_WORK INSTRUCTIONS_
Exactly as written, copy the lines that run from the start of the data below to the line containing "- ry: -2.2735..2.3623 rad", both ends included.

_DATASET CONTENT_
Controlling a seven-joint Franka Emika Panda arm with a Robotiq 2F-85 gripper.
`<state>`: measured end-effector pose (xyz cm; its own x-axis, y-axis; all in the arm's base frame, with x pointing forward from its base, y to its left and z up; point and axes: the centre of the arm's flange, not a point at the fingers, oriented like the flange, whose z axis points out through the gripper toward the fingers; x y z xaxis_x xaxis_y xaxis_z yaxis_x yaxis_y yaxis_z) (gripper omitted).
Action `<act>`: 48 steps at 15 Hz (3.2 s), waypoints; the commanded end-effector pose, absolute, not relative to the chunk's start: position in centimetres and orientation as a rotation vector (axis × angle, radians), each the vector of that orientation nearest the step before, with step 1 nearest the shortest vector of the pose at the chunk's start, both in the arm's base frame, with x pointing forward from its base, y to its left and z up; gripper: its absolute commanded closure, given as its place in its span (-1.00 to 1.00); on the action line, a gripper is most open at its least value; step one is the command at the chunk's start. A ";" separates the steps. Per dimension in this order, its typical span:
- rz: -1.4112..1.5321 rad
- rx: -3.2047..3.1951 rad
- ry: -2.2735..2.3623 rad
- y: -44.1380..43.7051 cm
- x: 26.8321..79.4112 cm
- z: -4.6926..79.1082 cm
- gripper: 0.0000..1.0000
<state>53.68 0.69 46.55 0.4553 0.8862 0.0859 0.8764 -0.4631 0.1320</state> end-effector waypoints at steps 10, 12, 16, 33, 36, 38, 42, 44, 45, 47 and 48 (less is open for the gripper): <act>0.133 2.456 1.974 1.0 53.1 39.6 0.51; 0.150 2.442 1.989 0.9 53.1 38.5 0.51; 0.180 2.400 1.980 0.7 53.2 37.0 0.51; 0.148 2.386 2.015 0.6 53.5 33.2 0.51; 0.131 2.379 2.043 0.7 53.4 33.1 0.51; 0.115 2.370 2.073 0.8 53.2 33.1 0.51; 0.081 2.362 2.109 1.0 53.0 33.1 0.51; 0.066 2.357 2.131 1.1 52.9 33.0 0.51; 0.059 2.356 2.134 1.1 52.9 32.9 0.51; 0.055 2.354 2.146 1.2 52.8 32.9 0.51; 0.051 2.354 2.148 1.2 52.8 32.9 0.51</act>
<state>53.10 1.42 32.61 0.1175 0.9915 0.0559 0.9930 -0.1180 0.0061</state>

_RESPONSE AREA_
Controlling a seven-joint Franka Emika Panda arm with a Robotiq 2F-85 gripper.
`<state>`: measured end-effector pose (xyz cm; its own x-axis, y-axis; all in the arm's base frame, with x pointing forward from its base, y to its left and z up; point and axes: the centre of the arm's flange, not a point at the fingers, oriented like the flange, whose z axis points out through the gripper toward the fingers; x y z xaxis_x xaxis_y xaxis_z yaxis_x yaxis_y yaxis_z) (gripper omitted).
Action `<act>`: 48 steps at 15 Hz (3.2 s), waypoints; the commanded end-effector pose, absolute, not relative to the chunk's start: position in centimetres and orientation as a rotation vector (axis × angle, radians), each the vector of that orientation nearest the step before, with step 1 nearest the shortest vector of the pose at the chunk's start, both in the arm's base frame, with x pointing forward from its base, y to its left and z up; gripper: its absolute commanded closure, given as its place in its span (-1.00 to 1.00); on the action line, a gripper is most open at its least value; step one is the command at the chunk's start. A ";" separates the steps. Per dimension in this order, its typical span:
- rz: -1.4112..1.5321 rad
- rx: -3.2047..3.1951 rad
- ry: -2.2735..2.3623 rad

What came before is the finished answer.